**Problem to work on**
Given the records below, the lines starting at the line with "0: (270, 195)" and ending at the line with "(254, 39) to (471, 33): 0.58" should be output exactly, both end lines kept and pictures left out.

[Exercise input Boundary: Start]

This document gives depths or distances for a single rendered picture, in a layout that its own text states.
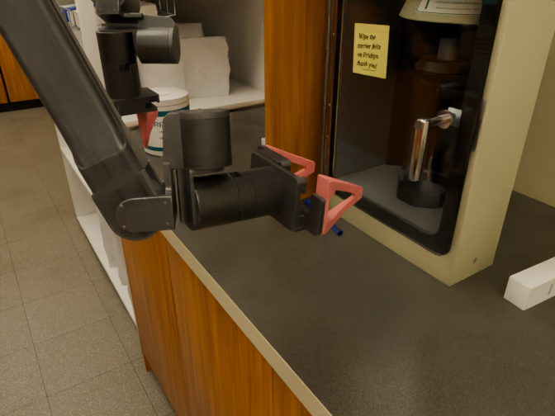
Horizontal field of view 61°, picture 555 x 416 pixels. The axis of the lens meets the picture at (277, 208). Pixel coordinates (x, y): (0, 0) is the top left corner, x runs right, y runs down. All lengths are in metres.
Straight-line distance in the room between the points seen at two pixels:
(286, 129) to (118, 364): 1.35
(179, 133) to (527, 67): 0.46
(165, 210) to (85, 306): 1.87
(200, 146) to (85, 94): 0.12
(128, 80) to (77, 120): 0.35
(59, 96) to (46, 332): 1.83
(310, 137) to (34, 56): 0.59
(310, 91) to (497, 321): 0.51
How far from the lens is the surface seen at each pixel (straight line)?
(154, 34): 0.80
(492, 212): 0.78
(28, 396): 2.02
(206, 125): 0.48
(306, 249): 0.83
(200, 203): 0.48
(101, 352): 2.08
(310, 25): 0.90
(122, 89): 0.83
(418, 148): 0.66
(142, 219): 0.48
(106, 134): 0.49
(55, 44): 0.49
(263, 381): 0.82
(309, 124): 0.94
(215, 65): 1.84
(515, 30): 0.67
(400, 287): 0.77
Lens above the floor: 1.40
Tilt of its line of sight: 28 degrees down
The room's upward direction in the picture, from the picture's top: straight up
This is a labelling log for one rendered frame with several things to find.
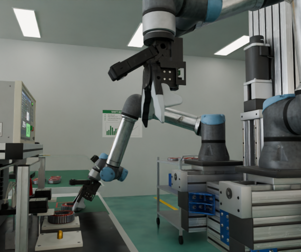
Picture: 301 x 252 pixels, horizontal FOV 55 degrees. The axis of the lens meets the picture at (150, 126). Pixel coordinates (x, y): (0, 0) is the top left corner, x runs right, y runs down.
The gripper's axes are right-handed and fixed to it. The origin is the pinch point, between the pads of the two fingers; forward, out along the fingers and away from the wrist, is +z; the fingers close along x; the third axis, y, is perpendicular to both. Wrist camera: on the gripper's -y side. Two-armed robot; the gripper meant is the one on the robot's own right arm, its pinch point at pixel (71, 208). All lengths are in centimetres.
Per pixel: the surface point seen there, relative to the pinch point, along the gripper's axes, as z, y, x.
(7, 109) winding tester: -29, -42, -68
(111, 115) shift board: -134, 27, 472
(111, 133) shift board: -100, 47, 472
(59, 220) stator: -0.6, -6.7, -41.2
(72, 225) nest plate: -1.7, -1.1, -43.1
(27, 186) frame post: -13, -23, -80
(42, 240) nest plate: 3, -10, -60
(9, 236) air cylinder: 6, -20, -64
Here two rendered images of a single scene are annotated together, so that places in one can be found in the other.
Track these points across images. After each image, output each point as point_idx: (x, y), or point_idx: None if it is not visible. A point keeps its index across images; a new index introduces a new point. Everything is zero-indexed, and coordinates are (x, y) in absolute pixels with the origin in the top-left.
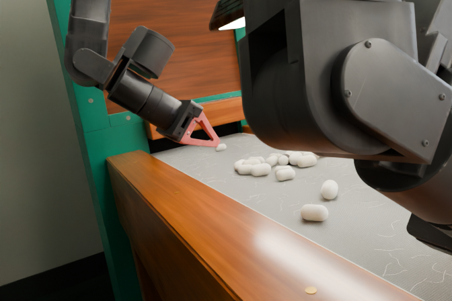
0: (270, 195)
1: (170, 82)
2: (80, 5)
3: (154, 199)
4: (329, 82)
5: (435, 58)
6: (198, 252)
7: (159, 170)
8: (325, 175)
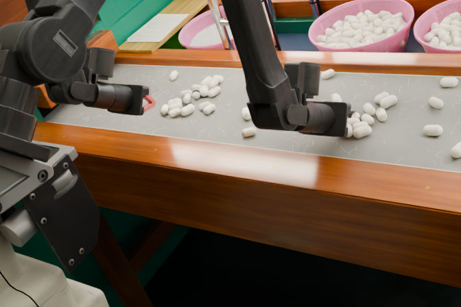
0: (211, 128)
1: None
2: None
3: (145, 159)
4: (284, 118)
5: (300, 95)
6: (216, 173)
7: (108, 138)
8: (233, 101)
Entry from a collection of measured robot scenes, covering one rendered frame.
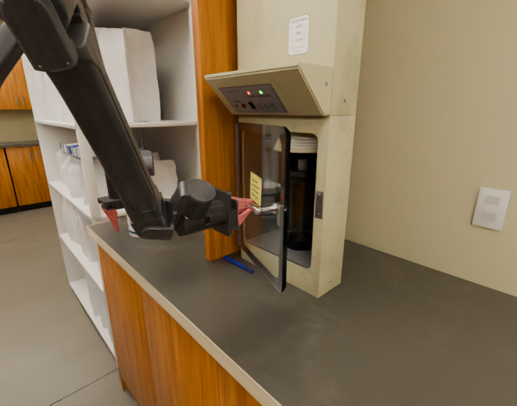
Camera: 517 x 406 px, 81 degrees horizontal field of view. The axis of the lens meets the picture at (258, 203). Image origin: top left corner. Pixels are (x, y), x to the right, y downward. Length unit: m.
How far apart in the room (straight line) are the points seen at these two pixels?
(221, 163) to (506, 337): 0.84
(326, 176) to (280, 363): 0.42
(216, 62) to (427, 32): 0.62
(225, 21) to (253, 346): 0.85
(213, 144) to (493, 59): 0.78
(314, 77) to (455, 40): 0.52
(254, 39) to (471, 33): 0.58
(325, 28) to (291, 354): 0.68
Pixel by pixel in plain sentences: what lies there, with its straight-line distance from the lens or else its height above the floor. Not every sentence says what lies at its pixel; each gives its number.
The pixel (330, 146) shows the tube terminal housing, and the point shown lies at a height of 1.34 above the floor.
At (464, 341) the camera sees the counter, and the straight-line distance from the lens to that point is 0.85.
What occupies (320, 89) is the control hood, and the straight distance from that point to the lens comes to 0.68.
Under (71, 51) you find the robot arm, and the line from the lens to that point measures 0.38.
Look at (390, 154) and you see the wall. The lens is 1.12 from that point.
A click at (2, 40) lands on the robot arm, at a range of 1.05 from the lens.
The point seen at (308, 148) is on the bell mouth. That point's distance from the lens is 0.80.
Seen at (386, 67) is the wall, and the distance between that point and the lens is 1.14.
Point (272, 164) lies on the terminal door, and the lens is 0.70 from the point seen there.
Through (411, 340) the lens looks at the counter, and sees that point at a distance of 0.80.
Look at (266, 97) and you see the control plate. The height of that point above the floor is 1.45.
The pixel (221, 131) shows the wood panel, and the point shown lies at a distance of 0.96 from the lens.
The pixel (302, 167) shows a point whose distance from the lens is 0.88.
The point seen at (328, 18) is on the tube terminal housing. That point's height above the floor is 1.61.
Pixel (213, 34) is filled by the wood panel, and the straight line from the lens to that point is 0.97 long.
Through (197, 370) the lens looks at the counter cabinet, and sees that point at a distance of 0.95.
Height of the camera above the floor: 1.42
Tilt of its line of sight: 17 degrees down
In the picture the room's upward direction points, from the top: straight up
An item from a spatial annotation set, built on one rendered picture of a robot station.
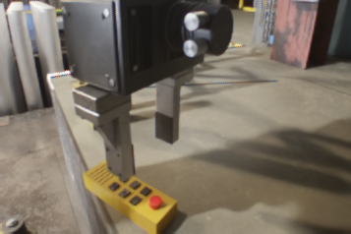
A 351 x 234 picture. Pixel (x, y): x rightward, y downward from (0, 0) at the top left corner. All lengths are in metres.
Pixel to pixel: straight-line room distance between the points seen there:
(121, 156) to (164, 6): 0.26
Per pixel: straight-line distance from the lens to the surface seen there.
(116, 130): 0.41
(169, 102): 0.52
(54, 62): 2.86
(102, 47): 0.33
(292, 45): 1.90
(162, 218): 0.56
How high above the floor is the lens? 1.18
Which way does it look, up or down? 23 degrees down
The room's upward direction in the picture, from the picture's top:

[Exercise input Boundary: End]

**Reply**
0: (270, 195)
1: (170, 82)
2: (80, 5)
3: (154, 199)
4: (329, 82)
5: (435, 58)
6: (198, 252)
7: (159, 170)
8: (325, 175)
0: (211, 128)
1: None
2: None
3: (145, 159)
4: (284, 118)
5: (300, 95)
6: (216, 173)
7: (108, 138)
8: (233, 101)
Entry from a collection of measured robot scenes, covering one rendered frame.
Camera: 517 x 406 px, 81 degrees horizontal field of view. The axis of the lens meets the picture at (258, 203). Image origin: top left corner. Pixels are (x, y), x to the right, y downward. Length unit: m.
How far apart in the room (straight line) are the points seen at these two pixels?
(221, 163) to (506, 337): 0.84
(326, 176) to (280, 363): 0.42
(216, 62) to (427, 32): 0.62
(225, 21) to (253, 346): 0.85
(213, 144) to (493, 59): 0.78
(314, 77) to (455, 40): 0.52
(254, 39) to (471, 33): 0.58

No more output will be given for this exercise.